Below are some records; output exactly the lines from the line with "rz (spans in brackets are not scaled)" to the line with "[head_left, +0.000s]", both ends kept, and nothing more.

==== GIVEN DATA ====

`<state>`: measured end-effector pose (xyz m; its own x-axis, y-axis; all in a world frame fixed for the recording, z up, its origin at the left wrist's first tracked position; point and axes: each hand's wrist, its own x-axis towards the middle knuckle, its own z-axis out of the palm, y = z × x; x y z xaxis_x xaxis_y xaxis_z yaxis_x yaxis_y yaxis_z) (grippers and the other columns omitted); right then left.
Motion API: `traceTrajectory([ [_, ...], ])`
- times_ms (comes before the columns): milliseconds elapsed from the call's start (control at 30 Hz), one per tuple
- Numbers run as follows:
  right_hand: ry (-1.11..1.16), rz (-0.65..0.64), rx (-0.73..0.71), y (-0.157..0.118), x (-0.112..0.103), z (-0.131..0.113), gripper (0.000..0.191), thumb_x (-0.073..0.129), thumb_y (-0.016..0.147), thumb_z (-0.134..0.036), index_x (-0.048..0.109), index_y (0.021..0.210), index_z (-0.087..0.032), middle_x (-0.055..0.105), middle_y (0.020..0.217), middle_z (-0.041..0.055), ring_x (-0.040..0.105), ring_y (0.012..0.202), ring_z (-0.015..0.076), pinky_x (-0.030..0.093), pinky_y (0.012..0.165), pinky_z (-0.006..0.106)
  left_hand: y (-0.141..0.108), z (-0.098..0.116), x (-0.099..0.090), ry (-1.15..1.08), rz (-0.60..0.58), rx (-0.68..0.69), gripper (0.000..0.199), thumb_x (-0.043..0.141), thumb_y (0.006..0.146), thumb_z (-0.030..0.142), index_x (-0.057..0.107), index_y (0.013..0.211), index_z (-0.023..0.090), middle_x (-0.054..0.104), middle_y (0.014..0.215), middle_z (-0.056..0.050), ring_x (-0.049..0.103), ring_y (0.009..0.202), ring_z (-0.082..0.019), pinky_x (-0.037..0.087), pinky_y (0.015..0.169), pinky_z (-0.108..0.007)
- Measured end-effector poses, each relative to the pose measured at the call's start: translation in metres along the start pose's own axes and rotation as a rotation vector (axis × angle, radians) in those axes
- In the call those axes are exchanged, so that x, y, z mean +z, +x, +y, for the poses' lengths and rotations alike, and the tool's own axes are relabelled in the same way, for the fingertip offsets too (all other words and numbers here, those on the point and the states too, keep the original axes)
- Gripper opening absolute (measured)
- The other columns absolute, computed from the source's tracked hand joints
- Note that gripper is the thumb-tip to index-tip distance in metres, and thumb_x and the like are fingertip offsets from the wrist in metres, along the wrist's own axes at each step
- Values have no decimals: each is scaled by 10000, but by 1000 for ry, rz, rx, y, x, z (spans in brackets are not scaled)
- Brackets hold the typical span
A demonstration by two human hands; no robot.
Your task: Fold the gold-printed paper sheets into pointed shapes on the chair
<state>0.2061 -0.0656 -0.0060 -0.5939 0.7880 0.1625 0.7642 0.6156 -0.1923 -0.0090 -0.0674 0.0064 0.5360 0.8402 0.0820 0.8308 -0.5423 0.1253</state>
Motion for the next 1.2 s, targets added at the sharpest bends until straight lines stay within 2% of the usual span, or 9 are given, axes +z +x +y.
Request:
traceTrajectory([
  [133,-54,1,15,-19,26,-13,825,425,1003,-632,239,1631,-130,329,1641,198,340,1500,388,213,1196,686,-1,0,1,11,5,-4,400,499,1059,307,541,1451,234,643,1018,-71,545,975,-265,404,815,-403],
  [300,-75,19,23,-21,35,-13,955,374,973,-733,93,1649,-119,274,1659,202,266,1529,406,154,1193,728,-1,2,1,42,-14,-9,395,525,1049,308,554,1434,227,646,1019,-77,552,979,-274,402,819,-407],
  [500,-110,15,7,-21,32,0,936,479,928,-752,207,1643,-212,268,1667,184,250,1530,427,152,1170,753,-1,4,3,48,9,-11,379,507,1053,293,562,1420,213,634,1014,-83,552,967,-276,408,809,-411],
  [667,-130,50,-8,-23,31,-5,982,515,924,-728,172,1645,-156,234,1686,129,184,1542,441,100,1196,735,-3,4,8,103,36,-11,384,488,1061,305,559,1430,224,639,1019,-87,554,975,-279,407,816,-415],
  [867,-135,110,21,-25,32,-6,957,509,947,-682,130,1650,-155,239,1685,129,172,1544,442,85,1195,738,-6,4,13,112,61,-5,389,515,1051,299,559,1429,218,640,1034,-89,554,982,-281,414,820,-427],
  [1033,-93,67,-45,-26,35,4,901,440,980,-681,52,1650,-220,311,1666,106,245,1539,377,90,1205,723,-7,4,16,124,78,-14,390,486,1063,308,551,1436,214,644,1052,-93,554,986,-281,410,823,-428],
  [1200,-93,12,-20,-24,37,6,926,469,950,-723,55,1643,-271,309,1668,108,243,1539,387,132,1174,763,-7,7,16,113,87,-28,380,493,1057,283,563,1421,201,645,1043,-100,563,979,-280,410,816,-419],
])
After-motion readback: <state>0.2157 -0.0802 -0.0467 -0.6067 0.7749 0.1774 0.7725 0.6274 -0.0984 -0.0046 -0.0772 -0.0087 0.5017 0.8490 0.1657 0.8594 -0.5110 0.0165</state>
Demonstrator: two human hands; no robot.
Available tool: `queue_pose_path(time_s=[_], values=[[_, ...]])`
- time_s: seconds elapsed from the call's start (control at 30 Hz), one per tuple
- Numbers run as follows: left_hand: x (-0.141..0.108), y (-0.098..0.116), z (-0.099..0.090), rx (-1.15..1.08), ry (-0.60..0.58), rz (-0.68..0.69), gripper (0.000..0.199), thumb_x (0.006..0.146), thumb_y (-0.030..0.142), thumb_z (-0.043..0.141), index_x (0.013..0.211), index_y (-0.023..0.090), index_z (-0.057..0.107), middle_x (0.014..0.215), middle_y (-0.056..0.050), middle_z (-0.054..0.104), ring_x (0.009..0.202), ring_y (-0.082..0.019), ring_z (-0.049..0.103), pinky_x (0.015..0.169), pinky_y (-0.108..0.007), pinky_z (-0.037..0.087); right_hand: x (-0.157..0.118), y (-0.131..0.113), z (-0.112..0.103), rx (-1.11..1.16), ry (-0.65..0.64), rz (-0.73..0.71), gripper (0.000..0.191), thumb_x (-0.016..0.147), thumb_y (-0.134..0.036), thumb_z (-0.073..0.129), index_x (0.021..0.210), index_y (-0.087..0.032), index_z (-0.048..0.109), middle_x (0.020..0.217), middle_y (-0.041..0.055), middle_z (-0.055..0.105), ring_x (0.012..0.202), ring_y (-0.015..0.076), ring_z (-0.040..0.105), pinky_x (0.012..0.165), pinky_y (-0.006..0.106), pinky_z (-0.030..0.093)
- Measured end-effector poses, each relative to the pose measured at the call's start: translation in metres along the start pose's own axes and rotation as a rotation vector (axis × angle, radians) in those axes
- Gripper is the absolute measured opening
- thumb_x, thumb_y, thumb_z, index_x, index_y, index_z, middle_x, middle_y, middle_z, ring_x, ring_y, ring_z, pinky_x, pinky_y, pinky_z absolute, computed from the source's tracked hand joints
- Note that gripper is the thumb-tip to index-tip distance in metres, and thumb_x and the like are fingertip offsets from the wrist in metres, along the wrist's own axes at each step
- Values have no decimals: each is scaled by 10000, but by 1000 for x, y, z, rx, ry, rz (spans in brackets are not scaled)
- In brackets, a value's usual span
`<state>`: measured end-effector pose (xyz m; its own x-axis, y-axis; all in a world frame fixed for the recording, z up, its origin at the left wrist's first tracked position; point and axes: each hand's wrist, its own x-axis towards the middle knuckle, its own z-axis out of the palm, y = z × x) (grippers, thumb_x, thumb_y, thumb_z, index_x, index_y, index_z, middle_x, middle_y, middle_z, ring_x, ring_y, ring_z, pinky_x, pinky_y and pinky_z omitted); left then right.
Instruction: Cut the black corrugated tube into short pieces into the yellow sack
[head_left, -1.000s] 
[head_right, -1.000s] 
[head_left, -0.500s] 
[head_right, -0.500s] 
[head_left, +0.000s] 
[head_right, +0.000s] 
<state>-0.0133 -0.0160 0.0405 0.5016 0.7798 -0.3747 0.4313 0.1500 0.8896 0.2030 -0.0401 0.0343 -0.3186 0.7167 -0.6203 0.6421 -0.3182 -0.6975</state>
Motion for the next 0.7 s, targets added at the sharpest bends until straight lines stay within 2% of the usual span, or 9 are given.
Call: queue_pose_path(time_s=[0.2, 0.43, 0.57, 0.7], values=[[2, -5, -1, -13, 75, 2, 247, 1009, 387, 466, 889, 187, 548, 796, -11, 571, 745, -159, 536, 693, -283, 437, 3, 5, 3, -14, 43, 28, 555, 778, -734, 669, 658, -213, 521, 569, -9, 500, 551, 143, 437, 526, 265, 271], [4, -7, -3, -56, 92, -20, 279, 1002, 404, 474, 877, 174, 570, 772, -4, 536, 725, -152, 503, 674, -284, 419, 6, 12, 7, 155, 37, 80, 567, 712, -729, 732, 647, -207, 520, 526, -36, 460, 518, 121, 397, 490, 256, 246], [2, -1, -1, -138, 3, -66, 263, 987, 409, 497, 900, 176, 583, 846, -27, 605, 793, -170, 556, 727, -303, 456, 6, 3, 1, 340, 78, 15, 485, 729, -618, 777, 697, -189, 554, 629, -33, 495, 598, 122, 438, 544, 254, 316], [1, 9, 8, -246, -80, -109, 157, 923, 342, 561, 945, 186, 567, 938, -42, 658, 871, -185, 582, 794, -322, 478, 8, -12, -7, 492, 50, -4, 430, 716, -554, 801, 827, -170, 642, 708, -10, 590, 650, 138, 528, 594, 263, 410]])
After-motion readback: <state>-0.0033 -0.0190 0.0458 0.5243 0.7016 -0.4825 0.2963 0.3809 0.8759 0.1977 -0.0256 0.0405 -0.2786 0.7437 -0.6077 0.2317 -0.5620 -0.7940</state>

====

SOLVED PROBLEM:
- Values have no decimals: each is scaled by 10000, but by 1000 for x, y, z, rx, ry, rz (spans in brackets are not scaled)
- In brackets, a value's usual span
`<state>`: measured end-effector pose (xyz m; its own x-axis, y-axis; all in a world frame fixed for the recording, z up, its origin at the left wrist's first tracked position; point and axes: each hand's wrist, its own x-axis towards the middle knuckle, its own z-axis out of the palm, y = z × x) (grippers, thumb_x, thumb_y, thumb_z, index_x, index_y, index_z, middle_x, middle_y, middle_z, ring_x, ring_y, ring_z, pinky_x, pinky_y and pinky_z omitted); left then right.
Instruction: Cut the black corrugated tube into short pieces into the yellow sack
[head_left, -1.000s] 
[head_right, -1.000s] 
[head_left, -0.500s] 
[head_right, -0.500s] 
[head_left, +0.000s] 

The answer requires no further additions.